■ **WHAT IS NEEDED**:
Taking the data below, please print only the lines from the line holding "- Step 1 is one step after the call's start" to the line holding "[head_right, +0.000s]", inclusive, with pictures omitted.
── MATERIAL TO PROCESS ──
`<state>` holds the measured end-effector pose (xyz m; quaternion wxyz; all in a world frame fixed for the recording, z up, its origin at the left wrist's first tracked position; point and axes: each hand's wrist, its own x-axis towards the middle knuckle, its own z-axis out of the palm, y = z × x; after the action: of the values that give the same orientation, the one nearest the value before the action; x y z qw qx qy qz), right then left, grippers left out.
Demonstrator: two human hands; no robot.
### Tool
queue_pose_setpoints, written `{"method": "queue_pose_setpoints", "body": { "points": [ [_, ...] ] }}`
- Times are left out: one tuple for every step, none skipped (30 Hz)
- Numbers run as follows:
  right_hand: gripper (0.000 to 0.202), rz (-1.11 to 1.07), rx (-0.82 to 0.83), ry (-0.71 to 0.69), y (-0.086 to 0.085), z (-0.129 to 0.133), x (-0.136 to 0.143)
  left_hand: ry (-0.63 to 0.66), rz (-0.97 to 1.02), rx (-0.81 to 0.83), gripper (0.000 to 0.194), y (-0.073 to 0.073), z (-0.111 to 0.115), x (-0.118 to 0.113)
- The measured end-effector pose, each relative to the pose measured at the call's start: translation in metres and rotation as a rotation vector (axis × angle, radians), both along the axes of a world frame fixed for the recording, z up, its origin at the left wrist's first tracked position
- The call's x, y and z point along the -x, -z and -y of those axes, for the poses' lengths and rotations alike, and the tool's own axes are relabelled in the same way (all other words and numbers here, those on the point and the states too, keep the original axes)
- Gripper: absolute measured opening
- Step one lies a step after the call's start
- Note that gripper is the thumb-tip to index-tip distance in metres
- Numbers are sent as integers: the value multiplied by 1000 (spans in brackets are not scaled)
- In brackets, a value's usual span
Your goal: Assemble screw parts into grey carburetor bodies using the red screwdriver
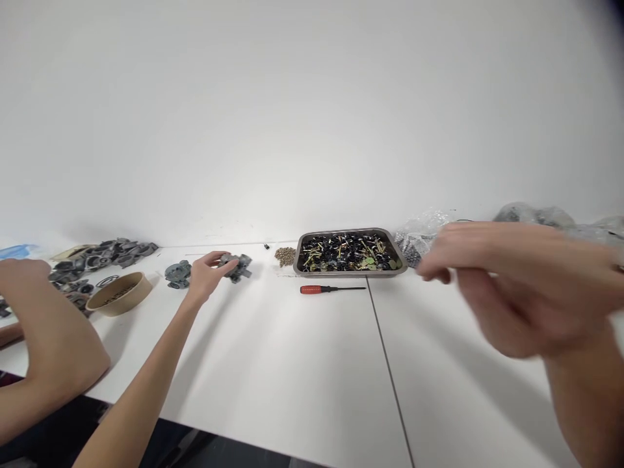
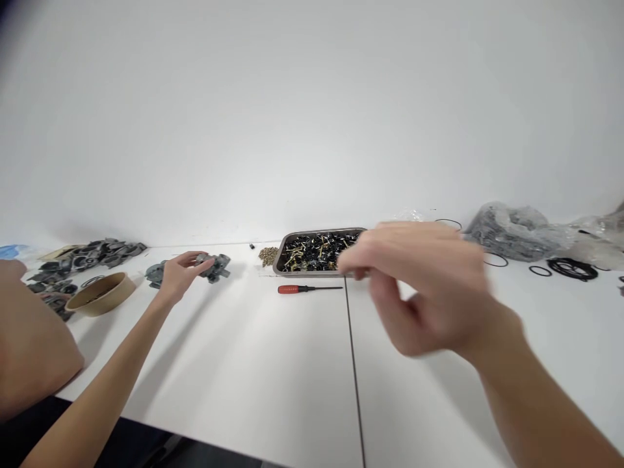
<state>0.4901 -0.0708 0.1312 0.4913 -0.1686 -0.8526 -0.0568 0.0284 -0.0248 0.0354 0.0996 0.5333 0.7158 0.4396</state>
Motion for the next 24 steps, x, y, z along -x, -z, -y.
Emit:
{"method": "queue_pose_setpoints", "body": {
  "points": [
    [26, 31, 10, -45, 2, -6, 12, 100, 84, -11, 56, -3, 1, -16],
    [26, 92, 70, -72, 6, -13, 23, 201, 163, -12, 57, -6, 2, -34],
    [25, 159, 169, -92, 12, -20, 32, 297, 231, -9, 59, -8, 3, -52],
    [24, 235, 291, -102, 18, -26, 40, 386, 297, -4, 59, -9, 4, -70],
    [25, 323, 417, -105, 25, -31, 46, 470, 365, 6, 57, -9, 6, -88],
    [30, 397, 531, -113, 31, -35, 51, 567, 468, 20, 53, -8, 6, -105],
    [38, 448, 625, -132, 37, -38, 55, 673, 639, 44, 47, -6, 7, -120],
    [47, 484, 698, -151, 42, -40, 57, 752, 781, 70, 42, -2, 7, -134],
    [52, 503, 746, -167, 45, -41, 59, 813, 894, 99, 39, 2, 7, -144],
    [52, 514, 769, -172, 48, -42, 60, 855, 975, 126, 37, 7, 6, -153],
    [48, 526, 776, -164, 49, -41, 61, 879, 1011, 151, 36, 12, 6, -160],
    [41, 539, 774, -147, 50, -41, 61, 898, 1028, 173, 37, 18, 5, -165],
    [36, 550, 769, -128, 50, -41, 61, 914, 1041, 191, 37, 24, 4, -168],
    [32, 558, 766, -114, 51, -41, 61, 928, 1061, 205, 38, 30, 4, -171],
    [31, 561, 768, -107, 51, -42, 61, 940, 1083, 215, 39, 35, 3, -172],
    [31, 561, 773, -107, 52, -43, 62, 949, 1102, 222, 40, 41, 3, -173],
    [31, 561, 775, -111, 53, -44, 63, 954, 1119, 228, 42, 46, 4, -173],
    [31, 563, 771, -120, 55, -46, 64, 956, 1133, 236, 44, 51, 4, -172],
    [31, 565, 762, -133, 58, -47, 66, 956, 1150, 246, 47, 54, 5, -171],
    [31, 567, 753, -150, 61, -48, 69, 963, 1158, 266, 52, 56, 5, -169],
    [31, 566, 743, -169, 64, -49, 71, 981, 1149, 291, 60, 57, 4, -166],
    [31, 565, 731, -184, 67, -49, 74, 1002, 1112, 305, 69, 57, 2, -162],
    [31, 564, 714, -190, 70, -49, 76, 1006, 1018, 294, 74, 56, 0, -157],
    [30, 565, 692, -183, 72, -47, 79, 980, 877, 261, 73, 56, -3, -152]
  ]
}}
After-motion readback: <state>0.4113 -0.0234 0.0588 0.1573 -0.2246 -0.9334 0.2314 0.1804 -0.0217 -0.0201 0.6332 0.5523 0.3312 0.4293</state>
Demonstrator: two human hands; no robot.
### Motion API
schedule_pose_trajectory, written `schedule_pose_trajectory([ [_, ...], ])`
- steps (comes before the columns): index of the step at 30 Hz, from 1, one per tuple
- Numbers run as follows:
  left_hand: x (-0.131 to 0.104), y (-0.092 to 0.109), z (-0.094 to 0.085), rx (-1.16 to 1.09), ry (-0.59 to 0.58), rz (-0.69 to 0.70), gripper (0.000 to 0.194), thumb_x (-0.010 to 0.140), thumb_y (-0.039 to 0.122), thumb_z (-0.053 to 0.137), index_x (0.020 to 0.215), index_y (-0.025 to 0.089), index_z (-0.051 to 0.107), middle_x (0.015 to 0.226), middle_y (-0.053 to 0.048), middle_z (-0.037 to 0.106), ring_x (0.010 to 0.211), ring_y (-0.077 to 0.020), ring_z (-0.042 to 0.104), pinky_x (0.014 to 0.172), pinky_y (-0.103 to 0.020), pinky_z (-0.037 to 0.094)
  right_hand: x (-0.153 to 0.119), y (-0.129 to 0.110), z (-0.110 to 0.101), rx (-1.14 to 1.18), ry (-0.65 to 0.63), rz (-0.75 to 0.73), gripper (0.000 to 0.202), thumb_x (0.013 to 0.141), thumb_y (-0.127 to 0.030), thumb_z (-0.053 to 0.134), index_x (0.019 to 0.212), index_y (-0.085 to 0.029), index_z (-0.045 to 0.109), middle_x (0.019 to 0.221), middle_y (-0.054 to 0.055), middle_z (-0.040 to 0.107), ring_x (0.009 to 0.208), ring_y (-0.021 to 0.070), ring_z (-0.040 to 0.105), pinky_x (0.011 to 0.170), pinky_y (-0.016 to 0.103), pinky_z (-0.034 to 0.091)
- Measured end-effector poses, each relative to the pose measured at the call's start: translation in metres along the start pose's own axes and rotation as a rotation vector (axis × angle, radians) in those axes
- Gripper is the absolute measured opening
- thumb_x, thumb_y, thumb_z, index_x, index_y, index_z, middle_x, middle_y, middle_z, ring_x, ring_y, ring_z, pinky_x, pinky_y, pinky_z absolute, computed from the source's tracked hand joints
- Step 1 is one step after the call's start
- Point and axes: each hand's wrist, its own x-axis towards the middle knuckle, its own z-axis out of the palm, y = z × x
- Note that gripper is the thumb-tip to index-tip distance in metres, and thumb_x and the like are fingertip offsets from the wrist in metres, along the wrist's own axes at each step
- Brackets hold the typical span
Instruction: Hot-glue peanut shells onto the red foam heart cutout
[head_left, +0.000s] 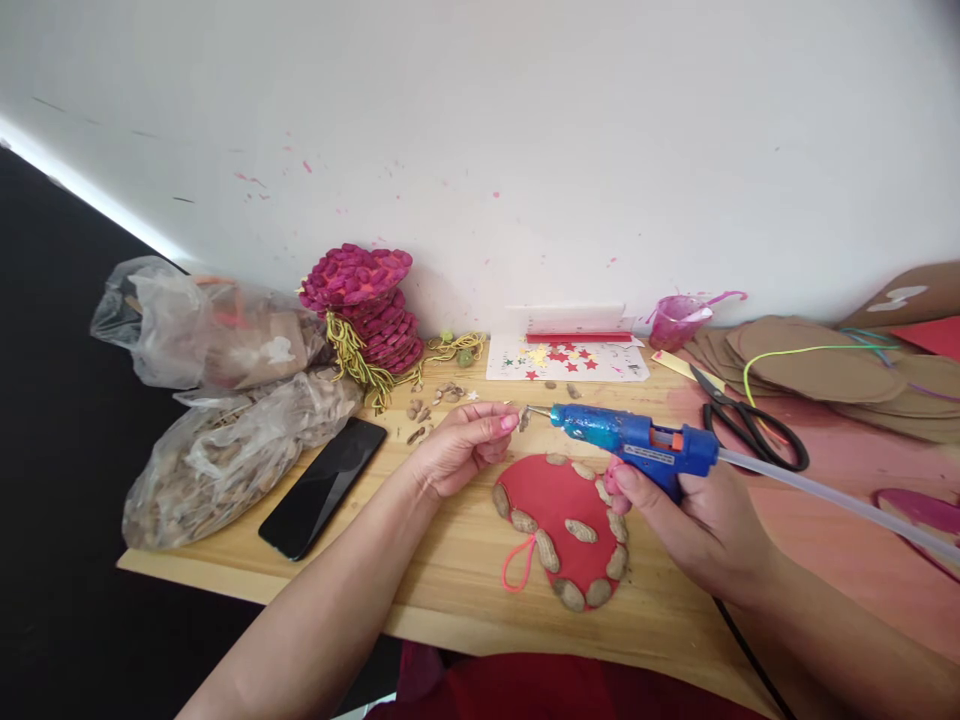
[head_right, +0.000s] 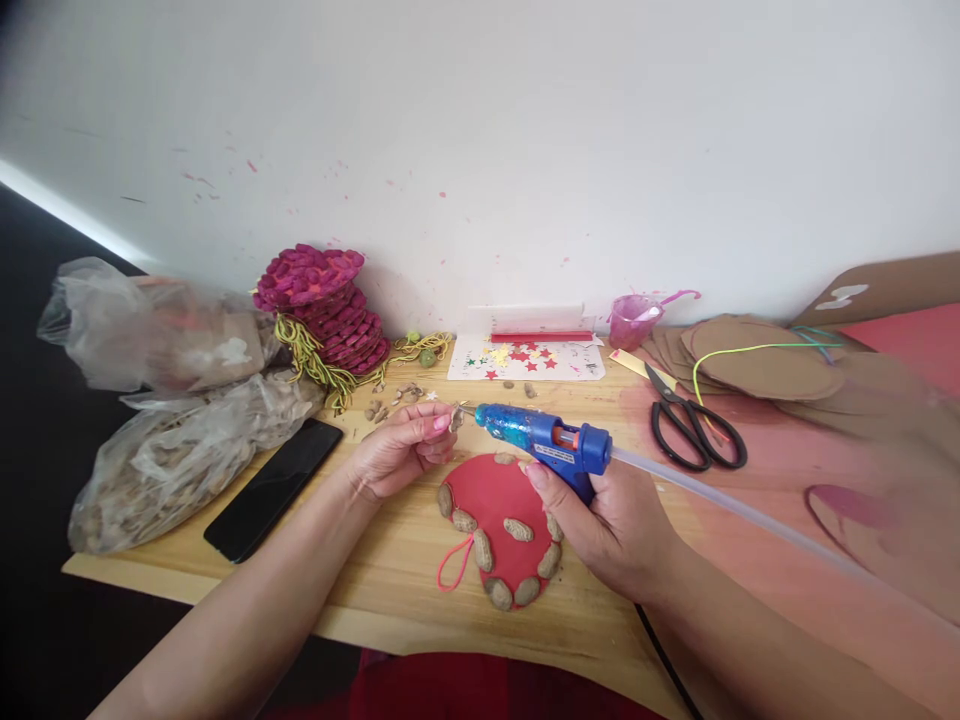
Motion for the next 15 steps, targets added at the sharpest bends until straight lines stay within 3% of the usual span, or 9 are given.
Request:
schedule_pose_trajectory([
  [15,0.0001,-0.0005,-0.0015,-0.001,-0.005,-0.006,0.03,0.062,0.028,0.09,0.072,0.011,0.067,0.052,0.008,0.037,0.048,-0.0028,0.026,0.05,-0.02,0.018,-0.0012,0.0011,0.0001,-0.027,-0.008,0.027,0.022,0.095,-0.029,0.054,0.075,-0.024,0.061,0.068,0.0,0.066,0.065,0.018,0.064,0.061,0.033,0.051],
])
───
■ **ANSWER SECTION**:
- Step 1 is one step after the call's start
- Point and axes: each hand's wrist, its own x-axis towards the middle knuckle, its own z-axis out of the palm, y = z × x
- Note that gripper is the thumb-tip to index-tip distance in metres, and thumb_x and the like are fingertip offsets from the wrist in metres, along the wrist's own axes at each step
- Brackets hold the typical span
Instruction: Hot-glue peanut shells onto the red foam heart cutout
[head_left, +0.000s] 
[head_right, +0.000s] 

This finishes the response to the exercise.